**REQUIRED ACTION:** Reproduce, exactly and in full, only the lines below from the one containing "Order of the" through the one containing "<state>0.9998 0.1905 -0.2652".

**DATA SHOWN:**
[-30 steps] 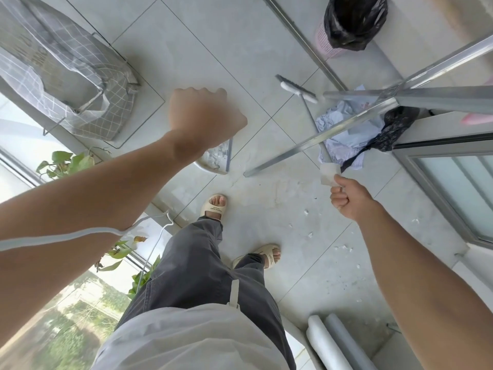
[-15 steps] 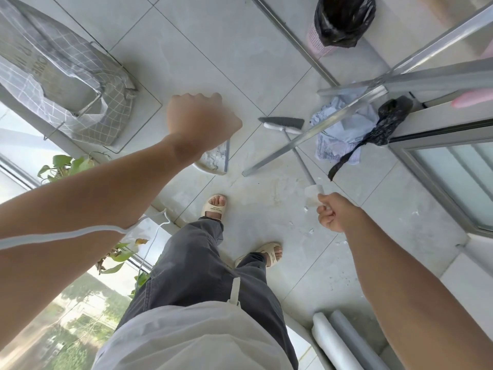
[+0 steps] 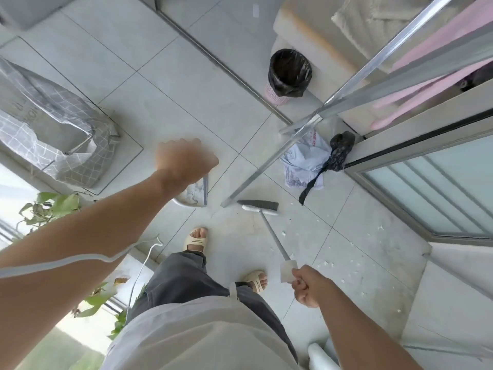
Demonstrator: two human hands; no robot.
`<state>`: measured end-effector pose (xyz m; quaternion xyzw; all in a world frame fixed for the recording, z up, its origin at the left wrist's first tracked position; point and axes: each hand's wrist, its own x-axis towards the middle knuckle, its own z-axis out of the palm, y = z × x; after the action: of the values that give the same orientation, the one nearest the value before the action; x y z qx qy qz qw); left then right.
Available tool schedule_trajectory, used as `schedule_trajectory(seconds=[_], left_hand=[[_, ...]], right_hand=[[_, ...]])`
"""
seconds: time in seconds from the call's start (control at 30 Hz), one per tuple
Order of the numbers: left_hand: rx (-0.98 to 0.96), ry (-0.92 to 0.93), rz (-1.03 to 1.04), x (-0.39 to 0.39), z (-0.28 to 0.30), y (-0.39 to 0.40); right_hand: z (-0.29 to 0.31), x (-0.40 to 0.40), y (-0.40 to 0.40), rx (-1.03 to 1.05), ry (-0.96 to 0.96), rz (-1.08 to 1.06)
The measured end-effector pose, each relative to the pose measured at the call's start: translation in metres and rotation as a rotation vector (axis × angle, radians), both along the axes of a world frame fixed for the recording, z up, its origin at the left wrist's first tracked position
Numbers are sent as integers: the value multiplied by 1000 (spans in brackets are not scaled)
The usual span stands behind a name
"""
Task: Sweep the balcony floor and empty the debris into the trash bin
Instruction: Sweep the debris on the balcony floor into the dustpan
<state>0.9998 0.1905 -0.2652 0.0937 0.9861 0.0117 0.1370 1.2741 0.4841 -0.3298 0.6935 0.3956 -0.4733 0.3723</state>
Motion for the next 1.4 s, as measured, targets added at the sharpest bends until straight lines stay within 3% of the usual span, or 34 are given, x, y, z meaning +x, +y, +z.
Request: schedule_trajectory(seconds=[0.23, 0.47, 0.97, 1.13, 1.4], left_hand=[[12, 157, -68, -1, 90, 34], [15, 237, -240, 24, 155, 92], [-168, 182, -618, 95, 158, 166], [-191, 168, -562, 105, 148, 159], [-108, 141, -242, 126, 158, 131]], right_hand=[[11, 29, 9, 11, 50, -58], [34, 62, 28, 154, 50, -19], [28, 142, 59, 509, 164, 253], [23, 136, 67, 519, 193, 372], [5, 120, 63, 454, 258, 517]])
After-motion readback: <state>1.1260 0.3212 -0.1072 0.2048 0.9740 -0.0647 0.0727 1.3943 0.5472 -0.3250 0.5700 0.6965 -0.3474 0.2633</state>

**COMPLETED TASK:**
Order of the numbers: left_hand: rx (-0.98 to 0.96), ry (-0.92 to 0.93), rz (-1.03 to 1.04), x (-0.39 to 0.39), z (-0.28 to 0.30), y (-0.39 to 0.40); right_hand: z (-0.29 to 0.31), x (-0.40 to 0.40), y (-0.40 to 0.40), rx (-1.03 to 1.05), ry (-0.96 to 0.96), rz (-1.08 to 1.06)
The measured end-effector pose, each relative to the pose measured at the call's start: translation in metres and rotation as a rotation vector (axis × angle, radians), both along the axes of a world frame fixed for the recording, z up, its origin at the left wrist's first tracked position
Numbers are sent as integers: the value multiplied by 1000 (spans in brackets are not scaled)
The usual span stands behind a name
"""
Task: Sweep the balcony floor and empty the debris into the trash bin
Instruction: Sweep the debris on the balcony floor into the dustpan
<state>0.9998 0.1905 -0.2652 0.0937 0.9861 0.0117 0.1370 1.2741 0.4841 -0.3298 0.6935 0.3956 -0.4733 0.3723</state>

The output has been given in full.